Given that the ways in which we pay are changing, the ways we carry debt are changing, and the very profile of the consumer is changing, it would only make sense that the ways in which we keep track of consumer credit also need to catch up to these post-COVID realities.
This as the Federal Reserve Bank of New York said last week that credit scores may no longer be as reliable as they once were (i.e., pre-pandemic). That assessment, we note, comes even as credit scores, generally, have been on an upswing.
In other words, and we use this term a bit tongue in cheek, the three-digit number attached to your name is no longer the Oracle of Delphi as to whether lenders/card companies are going to get paid back on time.

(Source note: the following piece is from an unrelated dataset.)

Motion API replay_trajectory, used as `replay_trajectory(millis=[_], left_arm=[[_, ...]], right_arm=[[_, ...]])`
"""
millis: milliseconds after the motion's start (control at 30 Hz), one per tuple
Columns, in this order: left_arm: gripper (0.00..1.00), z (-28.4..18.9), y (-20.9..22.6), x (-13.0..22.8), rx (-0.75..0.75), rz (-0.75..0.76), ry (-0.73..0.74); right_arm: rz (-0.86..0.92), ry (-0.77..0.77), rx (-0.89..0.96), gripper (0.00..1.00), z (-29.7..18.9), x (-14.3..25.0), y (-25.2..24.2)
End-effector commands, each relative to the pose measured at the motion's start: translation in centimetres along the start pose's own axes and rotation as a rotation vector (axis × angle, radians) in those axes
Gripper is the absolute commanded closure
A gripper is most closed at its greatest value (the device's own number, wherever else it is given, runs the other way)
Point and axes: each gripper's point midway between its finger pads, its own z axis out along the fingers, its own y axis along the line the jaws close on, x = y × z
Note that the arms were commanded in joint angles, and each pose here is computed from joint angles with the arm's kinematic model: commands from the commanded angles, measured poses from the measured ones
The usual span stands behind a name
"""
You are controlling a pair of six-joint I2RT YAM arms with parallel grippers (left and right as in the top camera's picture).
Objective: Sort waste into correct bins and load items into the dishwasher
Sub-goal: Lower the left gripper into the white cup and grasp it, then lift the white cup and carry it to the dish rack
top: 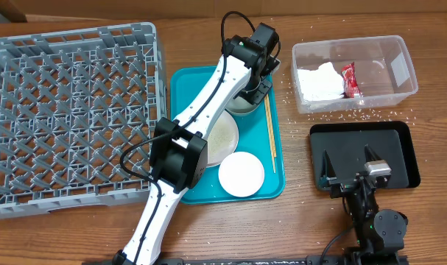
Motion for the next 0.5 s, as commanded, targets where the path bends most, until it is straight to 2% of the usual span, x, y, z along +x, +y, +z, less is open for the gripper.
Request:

So: If the credit scoring system is less reliable, then that means approving a would-be borrower for a loan (everything from a mortgage to a car to line of credit) has gotten a bit dicey. In the worst-case scenario that might mean that lenders would pull back on extending those loans. Or it might mean that they would charge (somewhat) higher rates to cover risk.
Or: It might mean that the scoring system itself pivots a bit, embracing new data sources, leveraging advance technologies to form a clearer, holistic picture of borrowers.
Credit Scoring Inflation?
Part of the turbulence in the traditional scoring models comes as a result of the pandemic. The Fed found that, in one example, the scores for homeowners who entered forbearance programs tied to their mortgage payments saw a jump of 14 points in their FICOs. Those who did not enter the forbearance programs saw their scores grow by 7 points (let’s call it scoring inflation).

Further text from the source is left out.